## TASK PROMPT
Among the lines below, tally those holding the string "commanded" and give the total only.
* * *
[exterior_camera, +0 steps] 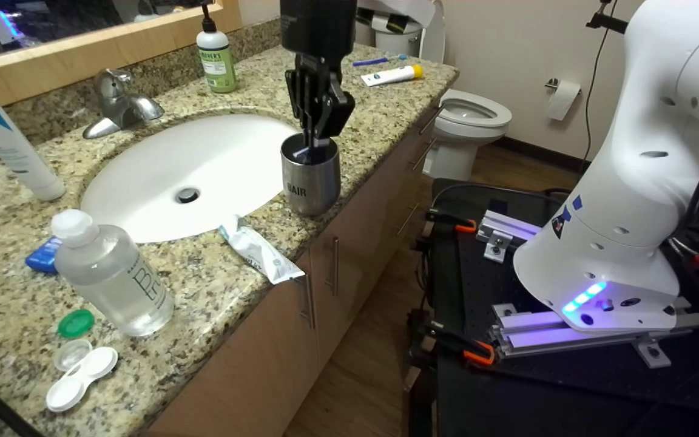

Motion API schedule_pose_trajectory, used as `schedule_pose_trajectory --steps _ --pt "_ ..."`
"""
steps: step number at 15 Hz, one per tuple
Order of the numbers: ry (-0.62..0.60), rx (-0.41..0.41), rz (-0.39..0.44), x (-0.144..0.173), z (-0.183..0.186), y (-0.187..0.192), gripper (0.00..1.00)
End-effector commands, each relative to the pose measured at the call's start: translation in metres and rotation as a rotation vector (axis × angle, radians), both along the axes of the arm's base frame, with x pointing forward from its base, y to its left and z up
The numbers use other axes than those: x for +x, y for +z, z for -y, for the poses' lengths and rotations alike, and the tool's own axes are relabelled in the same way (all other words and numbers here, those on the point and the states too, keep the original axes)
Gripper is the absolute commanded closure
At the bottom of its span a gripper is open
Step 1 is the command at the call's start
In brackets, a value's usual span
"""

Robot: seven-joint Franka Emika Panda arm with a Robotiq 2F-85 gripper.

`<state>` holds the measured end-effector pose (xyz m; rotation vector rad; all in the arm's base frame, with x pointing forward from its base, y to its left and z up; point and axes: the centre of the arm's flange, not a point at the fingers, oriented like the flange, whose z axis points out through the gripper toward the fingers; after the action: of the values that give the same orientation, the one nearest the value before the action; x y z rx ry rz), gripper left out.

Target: Put the stick shaver on the counter

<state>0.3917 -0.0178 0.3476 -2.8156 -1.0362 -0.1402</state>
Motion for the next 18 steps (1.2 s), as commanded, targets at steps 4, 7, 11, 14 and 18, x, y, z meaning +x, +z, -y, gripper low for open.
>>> schedule_pose_trajectory --steps 4,7,11,14,18 --pt "-0.008 -0.113 0.086 0.010 0.008 0.004 0.97" --pt "-0.003 -0.125 0.134 0.010 0.003 0.021 0.97" --pt "0.054 -0.085 0.104 -0.003 -0.034 0.059 0.97" --pt "0.097 -0.098 0.088 -0.024 -0.067 0.088 0.97" --pt "0.135 -0.159 0.166 -0.062 -0.105 0.137 0.97"
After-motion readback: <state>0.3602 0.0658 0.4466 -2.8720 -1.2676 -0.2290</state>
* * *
## FINAL ANSWER
2